• [WORK TO COMPLETE]: A full, word-for-word copy of the listing below is needed; leave the images out of it.

• [DATA EXCERPT]:
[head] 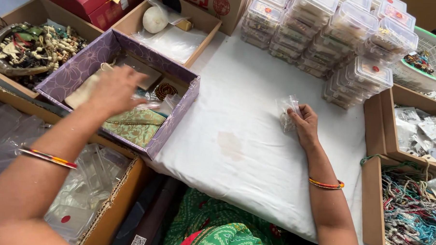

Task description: The person packs small jewelry items into clear plastic bags and then into small cloth pouches. They handle various items including beaded necklaces and metallic pieces, placing them into packaging materials on a white-covered table surrounded by boxes of supplies.

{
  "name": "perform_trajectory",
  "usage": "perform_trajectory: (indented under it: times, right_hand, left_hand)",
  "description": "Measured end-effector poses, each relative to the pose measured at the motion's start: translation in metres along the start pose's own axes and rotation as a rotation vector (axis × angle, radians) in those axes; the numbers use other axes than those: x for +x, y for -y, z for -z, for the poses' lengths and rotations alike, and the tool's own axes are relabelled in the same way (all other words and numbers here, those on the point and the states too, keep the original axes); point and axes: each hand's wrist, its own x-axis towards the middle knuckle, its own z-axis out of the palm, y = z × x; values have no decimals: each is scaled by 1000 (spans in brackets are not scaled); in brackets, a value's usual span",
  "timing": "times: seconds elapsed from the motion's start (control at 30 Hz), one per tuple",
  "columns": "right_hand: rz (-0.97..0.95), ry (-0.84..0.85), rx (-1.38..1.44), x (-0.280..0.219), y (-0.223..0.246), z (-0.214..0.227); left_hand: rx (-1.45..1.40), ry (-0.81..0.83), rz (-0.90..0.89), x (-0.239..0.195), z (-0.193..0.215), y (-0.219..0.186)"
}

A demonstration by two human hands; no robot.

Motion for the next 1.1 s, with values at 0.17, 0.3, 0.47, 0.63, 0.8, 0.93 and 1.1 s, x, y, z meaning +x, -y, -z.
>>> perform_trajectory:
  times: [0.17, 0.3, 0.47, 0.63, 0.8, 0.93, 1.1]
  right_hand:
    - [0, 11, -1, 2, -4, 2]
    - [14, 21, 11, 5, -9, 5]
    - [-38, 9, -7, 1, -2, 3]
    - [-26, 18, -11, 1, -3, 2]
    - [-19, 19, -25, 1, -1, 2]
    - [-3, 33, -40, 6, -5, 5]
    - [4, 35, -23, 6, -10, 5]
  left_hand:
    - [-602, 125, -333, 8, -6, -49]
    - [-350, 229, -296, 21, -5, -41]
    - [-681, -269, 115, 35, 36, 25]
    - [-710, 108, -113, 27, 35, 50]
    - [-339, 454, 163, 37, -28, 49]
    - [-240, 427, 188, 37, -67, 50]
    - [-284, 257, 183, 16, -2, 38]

• [EXPECTED ANSWER]:
[head] 

Task description: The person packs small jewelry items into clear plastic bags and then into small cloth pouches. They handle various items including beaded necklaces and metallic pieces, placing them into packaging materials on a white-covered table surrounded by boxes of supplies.

{
  "name": "perform_trajectory",
  "usage": "perform_trajectory: (indented under it: times, right_hand, left_hand)",
  "description": "Measured end-effector poses, each relative to the pose measured at the motion's start: translation in metres along the start pose's own axes and rotation as a rotation vector (axis × angle, radians) in those axes; the numbers use other axes than those: x for +x, y for -y, z for -z, for the poses' lengths and rotations alike, and the tool's own axes are relabelled in the same way (all other words and numbers here, those on the point and the states too, keep the original axes); point and axes: each hand's wrist, its own x-axis towards the middle knuckle, its own z-axis out of the palm, y = z × x; values have no decimals: each is scaled by 1000 (spans in brackets are not scaled); in brackets, a value's usual span",
  "timing": "times: seconds elapsed from the motion's start (control at 30 Hz), one per tuple",
  "columns": "right_hand: rz (-0.97..0.95), ry (-0.84..0.85), rx (-1.38..1.44), x (-0.280..0.219), y (-0.223..0.246), z (-0.214..0.227); left_hand: rx (-1.45..1.40), ry (-0.81..0.83), rz (-0.90..0.89), x (-0.239..0.195), z (-0.193..0.215), y (-0.219..0.186)"
}

A demonstration by two human hands; no robot.

Motion for the next 1.1 s, with values at 0.17, 0.3, 0.47, 0.63, 0.8, 0.93 and 1.1 s, x, y, z meaning +x, -y, -z.
>>> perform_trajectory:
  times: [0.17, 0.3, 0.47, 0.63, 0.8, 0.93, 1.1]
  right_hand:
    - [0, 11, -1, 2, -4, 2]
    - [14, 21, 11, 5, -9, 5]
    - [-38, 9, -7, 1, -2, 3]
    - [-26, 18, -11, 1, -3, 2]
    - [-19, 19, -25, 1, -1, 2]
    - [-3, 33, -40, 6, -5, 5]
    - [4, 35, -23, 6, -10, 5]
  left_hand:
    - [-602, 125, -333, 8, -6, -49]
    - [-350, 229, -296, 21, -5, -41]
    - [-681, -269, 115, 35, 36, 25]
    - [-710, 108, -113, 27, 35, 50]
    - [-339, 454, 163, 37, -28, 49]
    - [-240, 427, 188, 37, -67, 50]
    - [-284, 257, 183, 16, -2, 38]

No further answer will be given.